What the rule does: The rule would create stricter requirements for gas flaring on federal lands, or create “waste minimization plans” to cut down on flaring. The rule would mandate that energy companies improve their efforts to detect methane leaks.
The new rule also charges producers to pay royalties on “wasted” natural gas flaring.
Interior Secretary Deb Haaland said the rule “will increase accountability for oil and gas operators and benefit energy communities now and for generations to come.”
The rule is expected to generate more than $50 million in natural gas royalties each year, according to BLM.
But wait, aren’t there other methane rules? Yes! This new rule is separate and different from the Environment Protection Agency’s rule, which was finalized in December. The rule is a bit more comprehensive than BLM’s, in which the EPA’s rule would aim to reduce methane from hundreds of thousands of existing sources across the country. Announced at COP28, the rule would phase in a requirement to eliminate flaring of natural gas produced by new oil wells, require routine monitoring for methane leaks from sites and stations, and establish reduction standards from high-emitting equipment like controllers, pumps, and storage tanks.
The rule would also require third party expertise to detect large methane releases that are known as “super emitters.”
But isn’t there another one…? Right again. In January, the EPA proposed a rule that would implement a methane fee, created by the Inflation Reduction Act – and would establish new costs across the sector beginning in March 2025. The rule would impose a fee on nine categories of facilities that had reported more than 25,000 metric tons of carbon dioxide
equivalent of GHG emissions. The provision sets three different thresholds for the facilities to determine how much excess emissions were released, which would then determine the cost of the fee.

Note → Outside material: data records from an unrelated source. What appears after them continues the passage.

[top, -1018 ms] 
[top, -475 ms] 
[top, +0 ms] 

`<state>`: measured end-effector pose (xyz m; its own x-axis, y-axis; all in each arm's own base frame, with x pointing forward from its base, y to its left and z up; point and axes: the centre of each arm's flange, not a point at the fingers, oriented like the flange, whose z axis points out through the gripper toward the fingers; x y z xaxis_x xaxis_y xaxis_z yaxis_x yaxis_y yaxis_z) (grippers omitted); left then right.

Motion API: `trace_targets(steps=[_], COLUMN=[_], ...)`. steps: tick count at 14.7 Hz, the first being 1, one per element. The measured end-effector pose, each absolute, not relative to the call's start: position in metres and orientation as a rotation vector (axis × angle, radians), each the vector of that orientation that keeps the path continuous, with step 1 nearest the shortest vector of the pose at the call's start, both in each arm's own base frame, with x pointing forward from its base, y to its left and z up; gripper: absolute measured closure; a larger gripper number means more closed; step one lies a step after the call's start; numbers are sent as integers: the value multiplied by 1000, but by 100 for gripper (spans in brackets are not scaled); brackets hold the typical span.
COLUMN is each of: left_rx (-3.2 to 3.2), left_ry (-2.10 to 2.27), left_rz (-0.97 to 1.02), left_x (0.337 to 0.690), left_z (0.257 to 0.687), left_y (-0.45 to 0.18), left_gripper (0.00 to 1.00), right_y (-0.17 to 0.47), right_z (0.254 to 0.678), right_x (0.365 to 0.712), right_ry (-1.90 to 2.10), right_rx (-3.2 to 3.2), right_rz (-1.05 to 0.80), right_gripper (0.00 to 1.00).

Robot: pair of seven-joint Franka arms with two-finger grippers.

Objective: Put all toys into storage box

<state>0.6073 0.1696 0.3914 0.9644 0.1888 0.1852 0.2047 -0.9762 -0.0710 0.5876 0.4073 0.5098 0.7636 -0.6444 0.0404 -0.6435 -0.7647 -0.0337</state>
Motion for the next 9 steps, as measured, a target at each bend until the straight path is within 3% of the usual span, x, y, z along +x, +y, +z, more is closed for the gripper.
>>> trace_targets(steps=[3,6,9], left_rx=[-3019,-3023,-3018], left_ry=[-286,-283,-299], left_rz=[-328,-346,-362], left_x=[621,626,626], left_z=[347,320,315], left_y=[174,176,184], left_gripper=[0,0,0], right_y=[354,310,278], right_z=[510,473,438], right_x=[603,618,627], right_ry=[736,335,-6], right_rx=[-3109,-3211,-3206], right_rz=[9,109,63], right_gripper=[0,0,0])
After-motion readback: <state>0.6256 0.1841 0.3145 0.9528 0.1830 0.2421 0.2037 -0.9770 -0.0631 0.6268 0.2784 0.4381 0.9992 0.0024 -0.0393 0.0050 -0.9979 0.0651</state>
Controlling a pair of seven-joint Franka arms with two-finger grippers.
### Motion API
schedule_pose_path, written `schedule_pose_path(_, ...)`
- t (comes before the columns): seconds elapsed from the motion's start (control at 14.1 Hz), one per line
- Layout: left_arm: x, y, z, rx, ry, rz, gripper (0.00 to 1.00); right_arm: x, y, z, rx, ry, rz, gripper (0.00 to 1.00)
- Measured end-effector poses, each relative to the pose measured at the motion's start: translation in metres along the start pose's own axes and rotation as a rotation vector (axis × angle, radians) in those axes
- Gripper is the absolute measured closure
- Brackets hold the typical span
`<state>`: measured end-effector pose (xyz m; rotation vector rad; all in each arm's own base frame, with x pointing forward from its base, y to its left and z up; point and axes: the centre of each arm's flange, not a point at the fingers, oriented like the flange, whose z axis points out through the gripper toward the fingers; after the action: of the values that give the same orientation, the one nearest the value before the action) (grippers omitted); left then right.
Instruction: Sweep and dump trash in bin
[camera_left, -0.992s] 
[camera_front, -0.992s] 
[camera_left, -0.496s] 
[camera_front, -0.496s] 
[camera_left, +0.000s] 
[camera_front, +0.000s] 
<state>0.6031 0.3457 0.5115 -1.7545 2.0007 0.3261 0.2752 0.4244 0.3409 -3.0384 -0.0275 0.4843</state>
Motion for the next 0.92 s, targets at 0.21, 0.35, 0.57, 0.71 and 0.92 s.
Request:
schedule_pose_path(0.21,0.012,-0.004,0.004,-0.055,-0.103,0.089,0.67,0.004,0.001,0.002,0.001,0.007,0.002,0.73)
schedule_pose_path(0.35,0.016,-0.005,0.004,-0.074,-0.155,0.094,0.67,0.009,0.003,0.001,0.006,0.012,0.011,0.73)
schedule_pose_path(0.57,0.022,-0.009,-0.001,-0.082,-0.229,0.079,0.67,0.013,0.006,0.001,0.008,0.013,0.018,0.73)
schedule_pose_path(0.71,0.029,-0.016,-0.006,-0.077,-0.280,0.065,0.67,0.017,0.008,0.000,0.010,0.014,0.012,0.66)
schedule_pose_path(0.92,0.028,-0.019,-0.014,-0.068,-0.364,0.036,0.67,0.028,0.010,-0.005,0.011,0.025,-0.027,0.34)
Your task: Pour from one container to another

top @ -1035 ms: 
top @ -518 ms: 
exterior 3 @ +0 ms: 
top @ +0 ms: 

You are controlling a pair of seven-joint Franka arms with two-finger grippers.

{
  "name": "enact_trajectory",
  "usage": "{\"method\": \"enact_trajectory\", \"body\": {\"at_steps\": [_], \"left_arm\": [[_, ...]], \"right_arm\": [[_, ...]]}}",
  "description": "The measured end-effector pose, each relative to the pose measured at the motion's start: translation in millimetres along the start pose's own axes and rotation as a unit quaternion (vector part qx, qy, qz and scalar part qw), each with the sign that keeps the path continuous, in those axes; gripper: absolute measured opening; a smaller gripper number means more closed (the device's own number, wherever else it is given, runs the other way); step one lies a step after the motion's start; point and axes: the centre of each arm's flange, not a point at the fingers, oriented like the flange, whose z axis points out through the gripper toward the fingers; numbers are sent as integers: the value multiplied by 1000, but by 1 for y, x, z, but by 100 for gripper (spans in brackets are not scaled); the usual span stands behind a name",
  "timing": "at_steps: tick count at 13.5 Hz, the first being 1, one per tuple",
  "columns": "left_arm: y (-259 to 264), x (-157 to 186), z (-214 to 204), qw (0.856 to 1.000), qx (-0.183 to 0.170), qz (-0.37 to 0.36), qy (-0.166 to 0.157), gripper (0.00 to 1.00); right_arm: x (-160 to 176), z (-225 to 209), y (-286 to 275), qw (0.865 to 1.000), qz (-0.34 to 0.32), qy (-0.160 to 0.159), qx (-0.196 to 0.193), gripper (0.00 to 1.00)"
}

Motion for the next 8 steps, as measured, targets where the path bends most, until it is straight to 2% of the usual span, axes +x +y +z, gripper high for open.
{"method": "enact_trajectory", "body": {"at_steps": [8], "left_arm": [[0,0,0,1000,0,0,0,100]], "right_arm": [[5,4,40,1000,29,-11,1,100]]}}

But there’s more: The Transportation Department issued a rule in May of last year that would aim to reduce methane emissions from gas pipelines by strengthening leak detection and repair standards. The rule would aim to reduce emissions from covered pipelines by up to 55%. (Read more on that here.)
What this represents: The Biden administration has launched a number of efforts to reduce methane across fossil fuel sectors – and it can be hard to keep track of the different efforts. However, many of these regulations are facing fierce opposition from oil and gas groups – and it’s possible that this latest rule could face legal challenges similar to ones in the past. In 2020, a federal judge axed an Obama-era BLM methane rule in a case led by Republican states and fossil fuel groups, arguing that the agency overstepped its jurisdiction by issuing the methane emissions regulations.
Welcome to Daily on Energy, written by Washington Examiner Energy and Environment writers Breanne Deppisch (@breanne_dep) and Nancy Vu (@NancyVu99). Email bdeppisch@washingtonexaminer dot com or nancy.vu@washingtonexaminer dot com for tips, suggestions, calendar items, and anything else. If a friend sent this to you and you’d like to sign up, click here. If signing up doesn’t work, shoot us an email, and we’ll add you to our list.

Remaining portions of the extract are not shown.